The development of new super-hard ceramic materials for application in extreme conditions

Work number - M 52 FILED

Authors:

SolodkyiI. V., TrosnikovaI.Yu.

The presented scientific work"The development of new super-hard ceramic materials for application in extreme conditions"

The work is dedicated to the development of super-hard ceramic materials with high strength in order to effectively work in extreme conditions: large dynamic loads, abrasive wear in aggressive environments and at high temperatures. Physicochemical bases of preparation of the super hard ceramic materials which based on the controlling of structure during directional solidification of eutectic alloy of Mo-Si-B, WC-W2C and obtaining high density B₆O- based ceramic with appropriate phase composition by spark plasma sintering (SPS) processing were shown. New composite reinforced materials, which are representing a matrix of W₂C, reinforced by WC fiber, which are: 1.5 times higher rigidity, 2 times strength and 3 times wear resistance; and alloy relit doped molybdenum, which has 30-35% higher hardness 1.5-2 times the strength and durability by 40-50% were fabricated. B6O based ceramics with a hardness of about 40,8±1,3 GPa, and fracture toughness of 4,8±0,2 MPa∙m^1/2 were developed, which are much higher than the world analogues by 35% and 20%, respectively.

According to materials of the scientific work pilot batch of powder alloy relit was produced at «Interdisciplinary Research and Production Center" Epsilon LTD "( Ivano-Frankivsk city), which demonstrated the technical and economic feasibility of hard facing alloy relit doped molybdenum, the working surface screws presses, extruders. According to the results of tests developed alloys are recommended for implementation in industrial production.

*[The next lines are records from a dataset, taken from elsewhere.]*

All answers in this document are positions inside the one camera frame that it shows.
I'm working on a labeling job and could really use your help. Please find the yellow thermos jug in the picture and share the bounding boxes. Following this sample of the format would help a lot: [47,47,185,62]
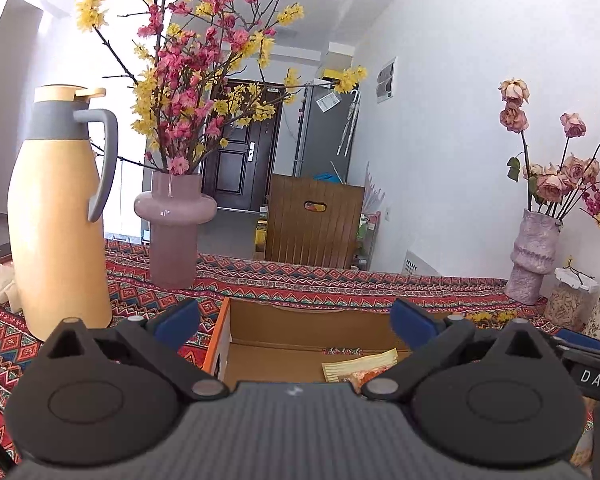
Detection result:
[7,85,119,342]

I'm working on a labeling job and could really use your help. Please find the yellow striped snack packet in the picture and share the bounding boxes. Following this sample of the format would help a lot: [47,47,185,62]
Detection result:
[321,348,400,385]

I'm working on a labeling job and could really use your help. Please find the white wall panel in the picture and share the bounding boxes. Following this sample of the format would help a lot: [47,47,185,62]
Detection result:
[375,56,397,103]

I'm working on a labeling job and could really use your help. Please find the white wall heater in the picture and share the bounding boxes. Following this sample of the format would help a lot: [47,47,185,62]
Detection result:
[402,250,442,277]

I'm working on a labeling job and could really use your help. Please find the purple dried grass bunch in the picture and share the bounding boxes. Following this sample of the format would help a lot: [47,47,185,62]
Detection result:
[362,162,382,211]

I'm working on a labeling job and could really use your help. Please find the textured purple vase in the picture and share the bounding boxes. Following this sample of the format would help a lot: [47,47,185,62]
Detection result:
[503,208,563,306]

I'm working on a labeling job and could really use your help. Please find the grey refrigerator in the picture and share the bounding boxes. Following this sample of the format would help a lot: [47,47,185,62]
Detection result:
[292,85,358,183]

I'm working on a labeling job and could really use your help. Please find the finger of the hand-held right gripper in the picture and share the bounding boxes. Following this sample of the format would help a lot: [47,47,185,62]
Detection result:
[549,328,600,357]

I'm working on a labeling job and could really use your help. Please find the red cardboard box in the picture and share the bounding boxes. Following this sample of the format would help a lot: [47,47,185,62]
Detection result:
[201,296,461,391]

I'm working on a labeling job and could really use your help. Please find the dark wooden door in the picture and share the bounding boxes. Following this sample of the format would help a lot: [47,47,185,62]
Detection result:
[201,79,283,212]

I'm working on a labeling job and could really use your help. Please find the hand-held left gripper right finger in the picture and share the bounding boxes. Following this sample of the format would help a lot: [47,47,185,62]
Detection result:
[360,298,553,402]

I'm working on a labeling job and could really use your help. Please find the hanging folded umbrella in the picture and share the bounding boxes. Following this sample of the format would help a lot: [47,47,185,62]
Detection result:
[336,89,361,157]

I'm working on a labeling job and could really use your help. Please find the pink glass vase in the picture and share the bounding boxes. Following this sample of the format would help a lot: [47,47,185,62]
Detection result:
[133,170,217,290]

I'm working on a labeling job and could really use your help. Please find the small storage shelf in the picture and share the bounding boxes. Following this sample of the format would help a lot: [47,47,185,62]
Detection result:
[355,210,382,271]

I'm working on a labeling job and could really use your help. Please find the brown wooden chair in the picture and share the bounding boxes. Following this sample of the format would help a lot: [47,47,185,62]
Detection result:
[264,174,366,270]

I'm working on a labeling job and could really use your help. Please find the yellow box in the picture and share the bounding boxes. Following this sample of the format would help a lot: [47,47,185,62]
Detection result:
[322,65,356,82]

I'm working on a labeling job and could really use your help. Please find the pink and yellow blossom branches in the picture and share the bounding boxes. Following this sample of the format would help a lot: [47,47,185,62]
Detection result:
[75,0,368,176]

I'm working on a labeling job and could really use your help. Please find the clear storage jar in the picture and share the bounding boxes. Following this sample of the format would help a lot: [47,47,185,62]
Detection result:
[544,267,600,333]

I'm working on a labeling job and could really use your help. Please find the dried pink roses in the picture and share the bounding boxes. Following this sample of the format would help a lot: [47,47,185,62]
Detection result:
[497,77,600,221]

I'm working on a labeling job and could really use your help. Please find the beige cloth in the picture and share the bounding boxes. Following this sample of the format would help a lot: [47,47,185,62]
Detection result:
[0,262,21,311]

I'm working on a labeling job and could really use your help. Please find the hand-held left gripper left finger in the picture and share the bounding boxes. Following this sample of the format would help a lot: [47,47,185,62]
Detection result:
[45,299,231,402]

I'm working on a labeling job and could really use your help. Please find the red patterned tablecloth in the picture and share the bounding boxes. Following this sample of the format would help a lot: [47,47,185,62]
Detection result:
[0,237,600,480]

On the global level of work indicates that the test of B6O-based ceramics were conducted in the laboratory of Temasek, Nanyang Technological University (Singapore) and recommended for body armor and high speed cutting tool applications.

The resulting material can be used at high temperatures up to 1300 °C, thus increasing the operating temperature by 20%, reducing the share of construction by 27% and reducing the negative impact on the environment, which, in turn, demonstrates their economic indicator (20-30 %), energy, environmental and technological efficiency.

The results of research on the topic of work were published in 13 scientific articles (including 8 in SCOPUS database), 18 thesis at international conference. The general publications citation index is 17 (according to Scopus database), h-index = 4. The total number of publications is 31.